# Caller ID Goes Away



## Bill L (May 5, 2008)

The caller ID on my 922 goes away or quit working every week or so. I can get it back by unplugging the receiver. 

Is there a fix for this?


----------



## rick6668 (Oct 30, 2007)

I've noticed this as well. It sometimes shows up and sometimes it doesn't.


----------



## Ray [email protected] Network (Dec 28, 2010)

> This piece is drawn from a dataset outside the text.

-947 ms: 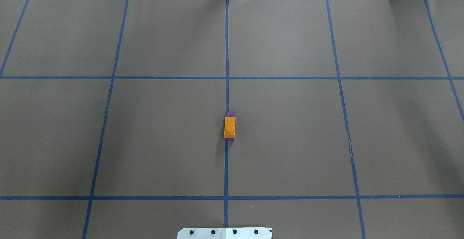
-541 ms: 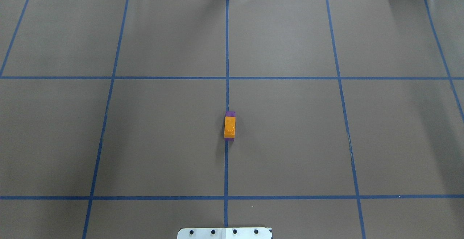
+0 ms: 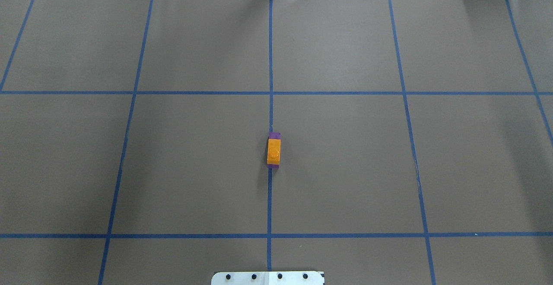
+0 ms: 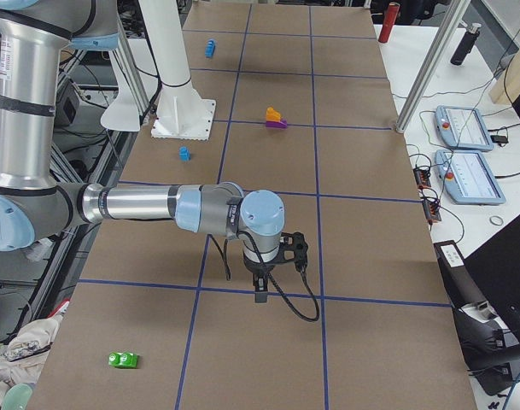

Is your phone line connected directly to the receiver or do you have a filter? Please let me know. Thanks.


----------



## Bill L (May 5, 2008)

No filter.

I am on Verizon FIOS.


----------



## Ray [email protected] Network (Dec 28, 2010)

You can run a test on the modem in the receiver by pressing the Yellow button on your 922 remote, which will bring up the Settings menu on your TV. Scroll down the list and select Diagnostics on the bottom row. The top button on the Diagnostics screen should be Test Connection. Select this button and allow the receiver to perform the tests - it will test the broadband connection and phone line. If you have both lines connected, the broadband and phone line tests will either pass or fail. If the phone line test fails either there is a problem with the phone cord/jack or the modem. You can also plug a phone using the phone cord coming from the phone jack now and try making a call to test the line - check for static or a hum on the line. Please let me know about the test. Thanks.


----------



## FarmerBob (Nov 28, 2002)

Same with my 722. Sometimes it's there and sometimes not. I have checked the "connection diagnostics" frequently and it says phone and broadband is fine.


----------



## Ray [email protected] Network (Dec 28, 2010)

FarmerBob,

Do you have a landline or VoIP? Do you have any filters for DSL and any other type of line? If the tests aren't passing then it might be a problem with the modem in the receiver. Please let me know. Thanks.


----------



## SayWhat? (Jun 7, 2009)

Bill L said:


> No filter.
> 
> I am on Verizon FIOS.


One and two line posts don't really help with a diagnosis. Details do. This isn't Twitter, you're not limited to a small number of characters.

So far, every case of this on both threads appear to be with some sort of alternative phone service. None of those affected seem to be using traditional analog service over copper pairs. Somehow this has to be hardware related in that the Dish equipment is not effectively seeing the ICLID info VoIP and cable based phone services.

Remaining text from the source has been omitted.